Sinto-me muito honrada por esta resposta. Te admiro muito e por isso nutro um grande respeito pelo Tiago de Melo Gomes. Eu já havia dito: você tem razão. Saudosismo pra quê? Se ele nos coloca em estado de prostração. Veja: Nunca tinha verificado o significado desta palavra no dicionário e, ao menos é a sensação que me vinha ao tentar analisá-la, o sentimento de um olhar preso em algo inatingível porque é passado e é intocável e de um olhar deslocado e perdido porque não consegue aceitar as mudanças fica muito forte e presente.
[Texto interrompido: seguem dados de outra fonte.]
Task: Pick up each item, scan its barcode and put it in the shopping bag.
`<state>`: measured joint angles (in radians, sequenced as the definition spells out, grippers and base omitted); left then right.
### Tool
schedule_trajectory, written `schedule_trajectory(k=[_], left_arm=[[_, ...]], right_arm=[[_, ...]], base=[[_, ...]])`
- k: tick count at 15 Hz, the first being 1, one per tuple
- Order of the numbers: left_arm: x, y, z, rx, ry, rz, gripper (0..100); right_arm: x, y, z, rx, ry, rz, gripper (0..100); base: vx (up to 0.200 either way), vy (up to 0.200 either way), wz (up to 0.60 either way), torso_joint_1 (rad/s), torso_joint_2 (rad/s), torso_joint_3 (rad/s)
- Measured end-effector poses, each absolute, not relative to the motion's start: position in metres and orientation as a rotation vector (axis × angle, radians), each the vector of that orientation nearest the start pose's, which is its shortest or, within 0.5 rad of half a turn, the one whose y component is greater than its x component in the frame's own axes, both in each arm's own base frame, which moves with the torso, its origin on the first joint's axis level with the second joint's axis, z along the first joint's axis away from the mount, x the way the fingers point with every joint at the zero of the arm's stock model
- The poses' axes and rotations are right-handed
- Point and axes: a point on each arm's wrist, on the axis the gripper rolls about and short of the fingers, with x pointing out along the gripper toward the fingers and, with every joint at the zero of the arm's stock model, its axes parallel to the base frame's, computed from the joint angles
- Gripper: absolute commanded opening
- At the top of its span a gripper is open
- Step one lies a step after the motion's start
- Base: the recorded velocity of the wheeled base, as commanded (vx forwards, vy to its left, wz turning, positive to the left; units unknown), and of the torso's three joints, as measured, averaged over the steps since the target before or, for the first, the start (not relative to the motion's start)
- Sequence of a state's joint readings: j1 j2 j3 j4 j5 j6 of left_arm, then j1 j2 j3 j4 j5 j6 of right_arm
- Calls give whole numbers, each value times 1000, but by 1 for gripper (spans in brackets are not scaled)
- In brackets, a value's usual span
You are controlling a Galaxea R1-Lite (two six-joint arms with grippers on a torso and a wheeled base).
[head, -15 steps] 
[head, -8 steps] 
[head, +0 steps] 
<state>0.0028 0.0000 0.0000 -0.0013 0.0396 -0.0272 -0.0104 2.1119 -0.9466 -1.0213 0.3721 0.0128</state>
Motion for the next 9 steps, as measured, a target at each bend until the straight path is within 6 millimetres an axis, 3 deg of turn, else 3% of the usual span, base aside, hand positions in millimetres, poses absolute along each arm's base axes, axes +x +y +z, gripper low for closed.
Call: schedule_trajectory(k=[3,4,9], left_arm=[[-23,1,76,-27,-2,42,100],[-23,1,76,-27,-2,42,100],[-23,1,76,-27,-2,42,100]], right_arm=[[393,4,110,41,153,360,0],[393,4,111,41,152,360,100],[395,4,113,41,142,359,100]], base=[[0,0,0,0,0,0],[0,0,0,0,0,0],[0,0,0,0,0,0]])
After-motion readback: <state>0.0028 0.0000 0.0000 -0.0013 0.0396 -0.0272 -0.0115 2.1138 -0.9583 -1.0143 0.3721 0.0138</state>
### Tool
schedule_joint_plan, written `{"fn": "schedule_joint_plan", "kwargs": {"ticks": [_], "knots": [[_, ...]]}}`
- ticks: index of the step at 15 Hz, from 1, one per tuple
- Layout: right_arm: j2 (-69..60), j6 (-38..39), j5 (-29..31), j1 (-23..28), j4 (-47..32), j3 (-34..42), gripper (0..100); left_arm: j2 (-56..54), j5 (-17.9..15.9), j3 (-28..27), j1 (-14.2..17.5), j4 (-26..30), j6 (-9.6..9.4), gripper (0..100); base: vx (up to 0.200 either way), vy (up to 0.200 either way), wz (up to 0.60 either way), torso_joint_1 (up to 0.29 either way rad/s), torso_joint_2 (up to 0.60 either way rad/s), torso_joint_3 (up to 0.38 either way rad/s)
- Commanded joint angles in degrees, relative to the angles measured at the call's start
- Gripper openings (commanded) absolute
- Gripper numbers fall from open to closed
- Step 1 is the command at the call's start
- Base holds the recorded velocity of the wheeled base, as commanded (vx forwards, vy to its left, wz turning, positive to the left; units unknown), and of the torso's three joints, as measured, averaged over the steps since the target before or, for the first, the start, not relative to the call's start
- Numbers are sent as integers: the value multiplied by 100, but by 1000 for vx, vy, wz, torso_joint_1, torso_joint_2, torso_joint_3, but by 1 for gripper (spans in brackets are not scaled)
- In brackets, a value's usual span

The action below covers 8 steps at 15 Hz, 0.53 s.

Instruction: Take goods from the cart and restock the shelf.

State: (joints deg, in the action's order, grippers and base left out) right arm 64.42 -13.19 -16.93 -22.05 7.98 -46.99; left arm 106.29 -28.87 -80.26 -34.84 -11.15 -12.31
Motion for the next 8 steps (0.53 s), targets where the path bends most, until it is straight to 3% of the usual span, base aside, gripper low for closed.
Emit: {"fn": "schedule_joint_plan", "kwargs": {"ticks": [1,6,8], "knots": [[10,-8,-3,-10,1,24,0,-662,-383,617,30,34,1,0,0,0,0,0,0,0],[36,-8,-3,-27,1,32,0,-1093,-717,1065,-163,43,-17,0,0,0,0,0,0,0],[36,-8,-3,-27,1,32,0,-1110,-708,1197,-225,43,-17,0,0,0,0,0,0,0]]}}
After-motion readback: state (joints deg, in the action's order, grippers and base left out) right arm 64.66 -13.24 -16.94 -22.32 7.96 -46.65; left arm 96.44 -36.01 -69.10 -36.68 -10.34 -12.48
ResponderExcluirDepois de lê os seus dois textos uma curiosidade me levou a folhear o Aurélio e junto a outro significado lá estava o que tanto você criticava e o que eu já intuíra pois, a própria palavra saudosismo traz em si uma transparência reveladora : “Gosto ou tendência para superestimar o passado. “ Saudade nos leva a alguém que esteve por perto de nós ou a algo que passou ou aconteceu em nossas vidas. Natural, normal e saudável, não é? A fixação e o excesso é que não é. Como você mesmo disse, traz, certo, desequilíbrio, um sofrimento, eu diria, à pessoa que vive tal sentimento. Talvez, quem sabe, este pode ser o pano de fundo de muitas depressões, só a psicologia e suas amigas ciências coadjuvantes para elucidar e responder.
O que estou tentando explicar e na verdade acabei por me enrolar é que, mesmo que saudosismo esteja de forma vital atrelada ao passado, não é na primeira que coloco as minhas ressalvas e sim na última. Saudosismo é isto mesmo: ruim. Mas, “antigamente” pode ser ruim, O que é completamente diferente de ser. Gostei do seu texto, concordo com muito do que está escrito ali. Porém gostaria de dizer-lhe, mesmo que isto pareça isolado num contexto maior, não me parecia idealizado o passado em que meus pais, analfabetos, tinham plena convicção em qual partido votar. Assim, como também, não me parecia, para mim uma criança de seis anos, e hoje analisando aquele momento naquele tempo, que eles estavam sendo coagidos a escolher o PMB, hoje o PMDB.
Eu sei! Você também já disse! As coisas melhoram bastante...ok! muito. A técnica, a ciência, as leis... o homem. O problema é que este mesmo homem que fez tudo isto melhorar e também se fez melhor é capaz de nos surpreender - ou não? – sendo protagonista de barbaridades que, assim penso eu, abalaria até mesmo os homens da caverna. Eu sei também que não é por este motivo que devemos sentir saudades dos “Outros Homens”. Porém olhar para o passado, não com o saudosismo, é importante para que nossa caminhada em direção ao futuro não seja uma caminhada sem rumo.
Observação: Desculpe-me por ter ocupado tanto espaço.